The problem is because this board is so big I can’t hold up one of the planed surfaces against the fence of my jointer. It’s clear that the edges are not square because there is “space” between the jointer table and the fence. If I run it as is I just take off material and never square up the edge to the face.
Is there a type of jig I can build to help hold the board against the fence? Like a feather board only beefed up. Should I just use a router to square it up? But then, were do I find a 3”+ straight bit.
Any thoughts would be great.
Thanks,
Tim

Maik Tobin
03-02-2011, 4:31 PM
Why do you need to do the whole piece at one time? When I make my legs, I generally cut the stock a bit longer than I need and joint them. Much easier than doing the whole length at one time.

Tim Flynn
03-02-2011, 4:37 PM
That’s a great question… No reason at all to do the whole thing at once.
Thanks Mr.
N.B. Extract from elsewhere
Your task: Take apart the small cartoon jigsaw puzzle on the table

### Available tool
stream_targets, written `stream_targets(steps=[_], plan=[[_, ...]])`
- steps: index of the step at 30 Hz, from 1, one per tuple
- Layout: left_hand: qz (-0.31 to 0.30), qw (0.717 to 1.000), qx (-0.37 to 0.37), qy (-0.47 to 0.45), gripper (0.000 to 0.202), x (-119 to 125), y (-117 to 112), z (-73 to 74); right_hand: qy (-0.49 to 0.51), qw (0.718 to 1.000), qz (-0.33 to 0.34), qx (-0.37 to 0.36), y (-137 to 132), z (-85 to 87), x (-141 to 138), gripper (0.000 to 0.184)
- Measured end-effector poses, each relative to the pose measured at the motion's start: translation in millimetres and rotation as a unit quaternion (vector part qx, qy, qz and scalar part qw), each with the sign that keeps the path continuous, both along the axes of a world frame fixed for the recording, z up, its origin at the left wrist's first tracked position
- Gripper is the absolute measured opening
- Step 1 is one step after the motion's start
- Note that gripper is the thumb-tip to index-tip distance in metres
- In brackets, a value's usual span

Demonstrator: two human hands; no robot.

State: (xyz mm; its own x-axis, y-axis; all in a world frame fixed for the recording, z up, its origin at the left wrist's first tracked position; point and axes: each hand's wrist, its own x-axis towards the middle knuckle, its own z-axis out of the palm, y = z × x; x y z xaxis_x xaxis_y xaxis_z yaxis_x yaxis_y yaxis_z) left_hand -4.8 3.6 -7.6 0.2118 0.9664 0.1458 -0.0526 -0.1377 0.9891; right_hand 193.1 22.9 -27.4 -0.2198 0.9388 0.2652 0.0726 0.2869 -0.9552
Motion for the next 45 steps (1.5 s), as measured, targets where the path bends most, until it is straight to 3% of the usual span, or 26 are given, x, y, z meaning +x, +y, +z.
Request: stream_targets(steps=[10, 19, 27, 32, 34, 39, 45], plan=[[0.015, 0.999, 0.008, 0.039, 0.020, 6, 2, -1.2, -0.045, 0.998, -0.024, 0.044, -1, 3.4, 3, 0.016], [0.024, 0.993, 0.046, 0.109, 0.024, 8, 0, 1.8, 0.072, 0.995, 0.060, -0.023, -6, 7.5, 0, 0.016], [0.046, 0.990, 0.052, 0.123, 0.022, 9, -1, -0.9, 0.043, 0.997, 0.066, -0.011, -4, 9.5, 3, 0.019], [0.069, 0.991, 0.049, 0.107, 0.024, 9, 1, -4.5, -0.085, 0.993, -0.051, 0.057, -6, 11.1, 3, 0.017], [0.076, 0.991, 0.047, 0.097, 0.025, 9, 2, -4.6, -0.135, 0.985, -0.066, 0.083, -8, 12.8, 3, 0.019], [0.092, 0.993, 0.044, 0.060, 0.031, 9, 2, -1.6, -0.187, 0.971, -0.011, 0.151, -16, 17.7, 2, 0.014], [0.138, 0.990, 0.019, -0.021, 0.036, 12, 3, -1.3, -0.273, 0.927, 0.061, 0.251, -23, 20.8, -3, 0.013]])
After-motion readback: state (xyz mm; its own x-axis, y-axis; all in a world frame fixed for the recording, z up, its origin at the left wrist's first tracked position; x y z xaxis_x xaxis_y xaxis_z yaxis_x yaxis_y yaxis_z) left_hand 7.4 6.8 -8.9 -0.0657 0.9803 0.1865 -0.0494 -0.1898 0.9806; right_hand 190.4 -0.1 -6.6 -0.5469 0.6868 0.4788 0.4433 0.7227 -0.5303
Obvious… you are a life saver :)

glenn bradley
03-02-2011, 4:40 PM
As Maik says; break the board down into oversized pieces that you plan to use. Now is the time to look at grain selection, coloring, etc. This reduces the amount of material removal required to achieve square. A bow over 8' might take 1/2" to flatten whereas the same bow over 36" may only take a few light passes.

Steve Wurster
03-02-2011, 4:41 PM
You could do it with the router and a straight bit using multiple passes and changing the depth of cut, but only if you can get the depth of cut down to cover the entire 3".

Or you could do it on the table saw with a jig or by tacking a straightedge to the board. That might be tougher to do over an 8' length, however. I do all of my edge jointing on my TS using a sled, mainly because my crappy bench-style jointer doesn't have a flat fence that registers at 90 degrees over its entire length. But I also haven't had to edge joint an 8' piece. I think the longest I did was about 5'. But this would work if you take Maik's suggestion and cut the board into shorter lengths. Turn that wide width from vertical to horizontal and it's easier to manage... now do the same for the length.

Stephen Cherry
03-02-2011, 5:43 PM
I agree- cut up the board with a bandsaw, then make square. It will move to some extent when it is chopped up.

Russell Sansom
03-02-2011, 11:37 PM
I agree about cutting into 2 4' lengths. If you're going to rip these into two each legs, 3" X 2.5 ", then the tablesaw would be my choice. Using a reference straight glued/carpet taped on as a guide so the rip cut goes down the ideal center line.